• Prompt:
Extract from the entries below, exactly as given, only the lines from the line containing "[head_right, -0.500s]" to the line containing "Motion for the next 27", both lines included.

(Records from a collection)
- Opening Delimiter -

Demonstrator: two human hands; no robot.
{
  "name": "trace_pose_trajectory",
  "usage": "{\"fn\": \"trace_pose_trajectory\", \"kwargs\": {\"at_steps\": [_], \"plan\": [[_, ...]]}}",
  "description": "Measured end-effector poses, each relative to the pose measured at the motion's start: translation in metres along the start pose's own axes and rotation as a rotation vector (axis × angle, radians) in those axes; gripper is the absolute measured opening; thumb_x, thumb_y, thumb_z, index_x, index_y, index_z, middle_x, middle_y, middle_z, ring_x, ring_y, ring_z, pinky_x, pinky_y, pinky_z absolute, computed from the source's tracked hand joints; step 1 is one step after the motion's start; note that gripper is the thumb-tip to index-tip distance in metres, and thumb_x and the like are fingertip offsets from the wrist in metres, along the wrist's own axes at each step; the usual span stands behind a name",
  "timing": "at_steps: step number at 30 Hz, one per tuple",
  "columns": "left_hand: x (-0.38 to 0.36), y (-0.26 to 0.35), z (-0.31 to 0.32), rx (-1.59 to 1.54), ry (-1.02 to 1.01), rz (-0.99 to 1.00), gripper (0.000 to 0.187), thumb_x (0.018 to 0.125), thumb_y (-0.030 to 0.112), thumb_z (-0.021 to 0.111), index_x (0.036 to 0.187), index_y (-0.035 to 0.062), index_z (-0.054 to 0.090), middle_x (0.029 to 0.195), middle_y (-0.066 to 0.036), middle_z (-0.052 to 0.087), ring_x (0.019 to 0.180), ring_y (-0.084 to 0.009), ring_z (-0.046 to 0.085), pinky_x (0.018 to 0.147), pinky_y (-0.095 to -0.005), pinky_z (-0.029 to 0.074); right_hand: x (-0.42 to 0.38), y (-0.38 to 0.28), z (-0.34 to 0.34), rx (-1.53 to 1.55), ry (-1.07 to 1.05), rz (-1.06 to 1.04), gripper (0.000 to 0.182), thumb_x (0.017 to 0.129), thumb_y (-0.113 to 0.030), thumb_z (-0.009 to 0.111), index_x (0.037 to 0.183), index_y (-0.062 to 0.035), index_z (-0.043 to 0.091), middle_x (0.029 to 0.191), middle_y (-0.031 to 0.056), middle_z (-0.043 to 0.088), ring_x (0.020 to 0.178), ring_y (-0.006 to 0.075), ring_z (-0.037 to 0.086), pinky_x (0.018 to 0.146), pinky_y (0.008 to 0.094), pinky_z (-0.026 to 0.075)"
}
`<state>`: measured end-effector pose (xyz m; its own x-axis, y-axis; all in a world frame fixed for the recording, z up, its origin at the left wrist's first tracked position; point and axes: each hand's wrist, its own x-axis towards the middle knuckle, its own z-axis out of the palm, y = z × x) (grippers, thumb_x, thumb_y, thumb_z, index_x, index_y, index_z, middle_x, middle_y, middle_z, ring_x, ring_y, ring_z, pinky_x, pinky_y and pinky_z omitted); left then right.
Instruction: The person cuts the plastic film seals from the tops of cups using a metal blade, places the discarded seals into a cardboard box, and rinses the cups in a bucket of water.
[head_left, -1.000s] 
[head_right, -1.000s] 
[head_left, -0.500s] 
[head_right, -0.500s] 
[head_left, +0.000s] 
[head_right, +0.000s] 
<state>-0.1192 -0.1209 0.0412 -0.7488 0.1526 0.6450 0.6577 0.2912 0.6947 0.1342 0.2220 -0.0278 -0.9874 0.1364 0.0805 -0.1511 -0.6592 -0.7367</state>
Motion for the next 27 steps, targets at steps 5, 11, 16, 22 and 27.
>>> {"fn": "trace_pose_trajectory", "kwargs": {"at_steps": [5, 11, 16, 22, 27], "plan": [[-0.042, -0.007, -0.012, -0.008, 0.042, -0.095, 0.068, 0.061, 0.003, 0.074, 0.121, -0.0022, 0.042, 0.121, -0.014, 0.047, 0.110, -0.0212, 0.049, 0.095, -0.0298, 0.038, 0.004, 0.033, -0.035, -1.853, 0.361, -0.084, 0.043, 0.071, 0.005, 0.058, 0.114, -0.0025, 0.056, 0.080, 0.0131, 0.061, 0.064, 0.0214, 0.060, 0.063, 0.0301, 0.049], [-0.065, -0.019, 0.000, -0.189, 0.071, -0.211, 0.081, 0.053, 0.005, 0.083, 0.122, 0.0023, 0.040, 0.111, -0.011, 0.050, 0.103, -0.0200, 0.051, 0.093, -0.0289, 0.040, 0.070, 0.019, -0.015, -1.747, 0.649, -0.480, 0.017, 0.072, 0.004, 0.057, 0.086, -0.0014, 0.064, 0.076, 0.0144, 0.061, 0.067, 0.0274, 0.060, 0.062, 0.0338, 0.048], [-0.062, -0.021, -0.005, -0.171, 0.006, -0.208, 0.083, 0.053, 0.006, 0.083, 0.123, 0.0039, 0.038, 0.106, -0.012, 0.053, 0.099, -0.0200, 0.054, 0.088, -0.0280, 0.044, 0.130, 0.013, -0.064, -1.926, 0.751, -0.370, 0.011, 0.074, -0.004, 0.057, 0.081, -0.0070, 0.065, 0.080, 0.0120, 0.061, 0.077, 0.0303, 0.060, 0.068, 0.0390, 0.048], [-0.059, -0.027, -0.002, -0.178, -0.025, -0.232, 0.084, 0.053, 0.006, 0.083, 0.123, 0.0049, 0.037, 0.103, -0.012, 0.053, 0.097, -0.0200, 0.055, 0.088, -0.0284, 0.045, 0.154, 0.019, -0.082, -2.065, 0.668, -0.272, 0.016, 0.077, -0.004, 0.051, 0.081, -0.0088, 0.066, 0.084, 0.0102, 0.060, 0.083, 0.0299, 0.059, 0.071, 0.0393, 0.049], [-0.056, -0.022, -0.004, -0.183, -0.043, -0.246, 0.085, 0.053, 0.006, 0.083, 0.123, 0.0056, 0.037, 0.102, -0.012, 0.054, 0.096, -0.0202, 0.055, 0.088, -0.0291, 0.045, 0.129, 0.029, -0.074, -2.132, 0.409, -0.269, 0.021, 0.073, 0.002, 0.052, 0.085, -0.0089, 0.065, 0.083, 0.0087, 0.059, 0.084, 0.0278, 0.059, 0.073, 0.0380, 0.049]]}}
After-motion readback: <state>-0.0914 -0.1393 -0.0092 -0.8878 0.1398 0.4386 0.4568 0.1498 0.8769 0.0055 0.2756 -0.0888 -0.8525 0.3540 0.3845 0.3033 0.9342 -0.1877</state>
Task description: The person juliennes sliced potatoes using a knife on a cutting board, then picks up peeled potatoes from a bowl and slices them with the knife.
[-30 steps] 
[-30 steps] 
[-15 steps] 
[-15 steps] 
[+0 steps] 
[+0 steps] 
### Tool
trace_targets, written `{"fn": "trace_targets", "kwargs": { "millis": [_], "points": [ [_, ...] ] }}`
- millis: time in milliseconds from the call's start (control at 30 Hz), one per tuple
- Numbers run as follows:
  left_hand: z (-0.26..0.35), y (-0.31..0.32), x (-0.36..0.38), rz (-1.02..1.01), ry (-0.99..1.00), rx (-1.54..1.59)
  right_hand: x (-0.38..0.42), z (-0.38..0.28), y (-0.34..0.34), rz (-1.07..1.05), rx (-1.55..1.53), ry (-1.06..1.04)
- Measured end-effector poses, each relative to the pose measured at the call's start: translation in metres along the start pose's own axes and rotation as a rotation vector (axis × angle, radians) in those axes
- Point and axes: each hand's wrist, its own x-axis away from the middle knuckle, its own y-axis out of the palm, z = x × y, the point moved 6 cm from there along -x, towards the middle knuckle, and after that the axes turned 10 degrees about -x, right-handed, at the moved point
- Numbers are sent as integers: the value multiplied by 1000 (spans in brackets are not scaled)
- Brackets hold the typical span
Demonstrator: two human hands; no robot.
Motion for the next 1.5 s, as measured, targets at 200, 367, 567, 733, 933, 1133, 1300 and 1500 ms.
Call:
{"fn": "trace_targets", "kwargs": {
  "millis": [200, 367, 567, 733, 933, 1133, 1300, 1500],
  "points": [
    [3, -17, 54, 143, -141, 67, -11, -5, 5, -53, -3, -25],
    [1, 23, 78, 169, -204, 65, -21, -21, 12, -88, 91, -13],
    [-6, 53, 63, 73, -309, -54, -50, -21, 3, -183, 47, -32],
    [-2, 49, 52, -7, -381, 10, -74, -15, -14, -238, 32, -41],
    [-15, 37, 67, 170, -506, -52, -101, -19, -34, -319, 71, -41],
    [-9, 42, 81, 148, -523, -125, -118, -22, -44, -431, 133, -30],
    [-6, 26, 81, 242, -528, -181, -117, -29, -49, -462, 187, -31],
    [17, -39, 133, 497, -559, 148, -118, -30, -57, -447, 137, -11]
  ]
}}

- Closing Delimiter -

• Answer for the task:
[head_right, -0.500s] 
[head_left, +0.000s] 
[head_right, +0.000s] 
<state>-0.1192 -0.1209 0.0412 -0.7488 0.1526 0.6450 0.6577 0.2912 0.6947 0.1342 0.2220 -0.0278 -0.9874 0.1364 0.0805 -0.1511 -0.6592 -0.7367</state>
Motion for the next 27 steps, targets at steps 5, 11, 16, 22 and 27.

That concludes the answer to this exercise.